A Berry Interesting Life at Glenilen Farm
16th July 2019
As a teenager, Valerie Kingston liked nothing more than to make some yogurt and take it with her on berry-picking expeditions on her family farm in Macroom, Co Cork: “I’d put the berries into the yoghurt – it was lovely; there was nothing like it,” she recalls.
Words: Áilín Quinlan
This was many, many years before the advent of the thriving food company Glenilen Farm was founded by Valerie and her husband Alan on the Kingston family farm in West Cork. However, even at that early age – she was only about 14, she recalls – she enjoyed nothing more satisfying than making food from scratch.
That deep interest in making good food stayed with her. After graduating from UCC with a degree in food science in 1991, she worked with Dairygold for several years. She then spent two years volunteering on a dairy project in West Africa before marrying Alan, whom she had known through a church youth group since they were both teenagers, and settling down on the 60-acre dairy farm in Drimoleague in 1997. “We took over the family farm, and there was no pressure for me to go out and work,” she recalls. “I loved cooking and growing food and I started taking the milk and making yogurts and soft cheese.”
Valerie began to sell her yogurts and her baking at the country markets. Initially, she recalls, Alan was merely amused: “He thought he’d married a hippy,” she quips now. However, his ears pricked up when she came home one Saturday with £100 from the market. That was a significant earning back in the recession-crippled nineties. “After that he joined me in the kitchen! He learned how to put on an apron and use the Kenwood Chef. We spent a hectic five years in the kitchen making products and selling, although Alan was still running the farm – that was his destiny as far as he was concerned,” she recalls.

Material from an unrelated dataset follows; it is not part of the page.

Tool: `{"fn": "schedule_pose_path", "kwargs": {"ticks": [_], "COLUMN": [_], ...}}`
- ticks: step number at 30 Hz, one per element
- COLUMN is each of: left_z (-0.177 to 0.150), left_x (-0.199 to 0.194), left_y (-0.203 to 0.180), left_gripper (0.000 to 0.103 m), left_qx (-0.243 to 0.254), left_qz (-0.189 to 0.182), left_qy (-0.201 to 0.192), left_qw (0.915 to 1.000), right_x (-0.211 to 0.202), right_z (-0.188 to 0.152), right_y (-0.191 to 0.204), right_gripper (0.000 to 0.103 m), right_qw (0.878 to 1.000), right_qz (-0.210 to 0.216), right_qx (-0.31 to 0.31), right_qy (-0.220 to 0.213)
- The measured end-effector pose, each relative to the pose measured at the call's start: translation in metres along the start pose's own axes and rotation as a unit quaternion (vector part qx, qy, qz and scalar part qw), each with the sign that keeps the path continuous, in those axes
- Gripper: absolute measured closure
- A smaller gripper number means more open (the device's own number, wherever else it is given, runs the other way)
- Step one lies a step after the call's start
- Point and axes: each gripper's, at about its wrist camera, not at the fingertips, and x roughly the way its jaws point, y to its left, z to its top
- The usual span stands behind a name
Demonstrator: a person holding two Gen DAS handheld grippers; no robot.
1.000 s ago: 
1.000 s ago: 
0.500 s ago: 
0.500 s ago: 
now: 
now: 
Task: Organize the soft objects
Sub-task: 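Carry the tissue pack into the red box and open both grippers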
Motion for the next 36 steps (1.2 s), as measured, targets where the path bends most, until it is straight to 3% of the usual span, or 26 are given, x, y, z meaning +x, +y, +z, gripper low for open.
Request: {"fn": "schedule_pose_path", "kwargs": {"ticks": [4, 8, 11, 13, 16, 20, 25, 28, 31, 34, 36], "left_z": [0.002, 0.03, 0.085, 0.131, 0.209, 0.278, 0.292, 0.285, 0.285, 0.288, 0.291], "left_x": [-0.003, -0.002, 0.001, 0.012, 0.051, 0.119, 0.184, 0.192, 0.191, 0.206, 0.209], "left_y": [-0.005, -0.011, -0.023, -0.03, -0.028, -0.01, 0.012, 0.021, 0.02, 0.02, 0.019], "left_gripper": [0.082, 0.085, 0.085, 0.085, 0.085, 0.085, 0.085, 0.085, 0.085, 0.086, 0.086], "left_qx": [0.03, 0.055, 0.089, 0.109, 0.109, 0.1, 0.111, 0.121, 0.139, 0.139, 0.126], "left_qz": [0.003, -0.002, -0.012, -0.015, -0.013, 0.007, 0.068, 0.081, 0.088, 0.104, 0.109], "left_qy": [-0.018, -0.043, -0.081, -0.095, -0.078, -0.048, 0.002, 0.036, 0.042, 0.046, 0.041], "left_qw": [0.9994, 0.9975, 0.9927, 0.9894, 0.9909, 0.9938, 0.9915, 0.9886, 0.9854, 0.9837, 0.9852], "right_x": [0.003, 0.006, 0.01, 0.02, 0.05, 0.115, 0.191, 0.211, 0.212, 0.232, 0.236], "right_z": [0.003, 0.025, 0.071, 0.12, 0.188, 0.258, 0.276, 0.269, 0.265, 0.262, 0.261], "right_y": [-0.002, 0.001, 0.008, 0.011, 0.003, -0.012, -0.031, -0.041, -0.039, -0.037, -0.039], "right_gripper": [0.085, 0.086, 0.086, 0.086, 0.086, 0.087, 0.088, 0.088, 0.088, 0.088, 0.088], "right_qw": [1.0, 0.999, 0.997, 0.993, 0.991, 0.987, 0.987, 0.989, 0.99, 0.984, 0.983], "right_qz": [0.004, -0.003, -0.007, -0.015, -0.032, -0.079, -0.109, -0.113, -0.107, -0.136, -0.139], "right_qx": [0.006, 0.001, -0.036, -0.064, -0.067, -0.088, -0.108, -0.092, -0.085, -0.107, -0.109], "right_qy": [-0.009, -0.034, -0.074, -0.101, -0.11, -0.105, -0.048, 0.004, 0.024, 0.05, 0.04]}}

However, as time went on, things changed. Alan started feeling pressure to expand and to increase his milk quota, but the return on what Valerie was getting from sales of her milk-based food products encouraged him to think again: “We saw the potential that was there, so instead of buying more land or increasing our quota, we approached the West Cork Enterprise Board and requested funding to help build our first dedicated manufacturing premises.”
With this and a bank loan they built a manufacturing premises and moved into it in 2002. By 2008, demand for Glenilen Farm products had grown so much that the couple expanded their manufacturing facility – it is now a 1200-square foot factory. It turned out to be a great decision: “If we’d stayed in the traditional farming sector I would have had to go out to work and that is one of the reasons this all came about. I wanted to be a stay-at-home mother. “I feel really blessed and privileged to have been able to do that and to bring up our children on the farm,” recalls the mother-of-three.
By around 2009, the business had expanded so much, she recalls, that they took on a management team: “When you are able to take on people who can do the job better than you it’s a great place to be! Alan was a dedicated dairy farmer but he is very passionate about the business and eventually leased the farm to a neighbour. “We buy in the milk now,” says Valerie, who took a step back from the day-to-day running of the business in 2008: “However, I am still very involved in the overall operation. We are very thankful – we had no inkling as to the scale our business would reach. We get such a kick out of being able to provide local employment in a rural location like Drimoleague! “Instead of it being an unviable farm, as it would be if we were farming it traditionally, now we’re able to employ around 40 people and nurture and cultivate life in rural Ireland. This is an important part of the Glenilen Farm ethos.”
And yes, Brexit is as big an issue for this thriving dairy company as it is for many other Irish firms – Glenilen, which experienced a growth in turnover from €3.2 million in 2013, to an estimated €5.7 million in 2019, currently employs 45 people. Like many other Irish businesses, the Drimoleague-based dairy has a significant stake in the British market – a full 25% of its revenue comes from export to the UK. However, says Alan, Glenilen Farm remains positive and focused: “There is a lot of uncertainty ahead with Brexit, especially for the dairy industry, which is very reliant on trade with Britain. “Whatever happens, the UK will always be our neighbour,” he says, pointing out that the UK taste palate is very similar to that of the Irish taste palate.
Inevitably, he admits, Brexit promises a rocky road, but Glenilen Farm can take comfort from the fact that this is a company which has a large and loyal consumer base on its doorstep, so as Alan explains, “our focus for the short-term will continue to be the Republic of Ireland and the UK – and in the medium term we will be looking to develop markets in mainland Europe.”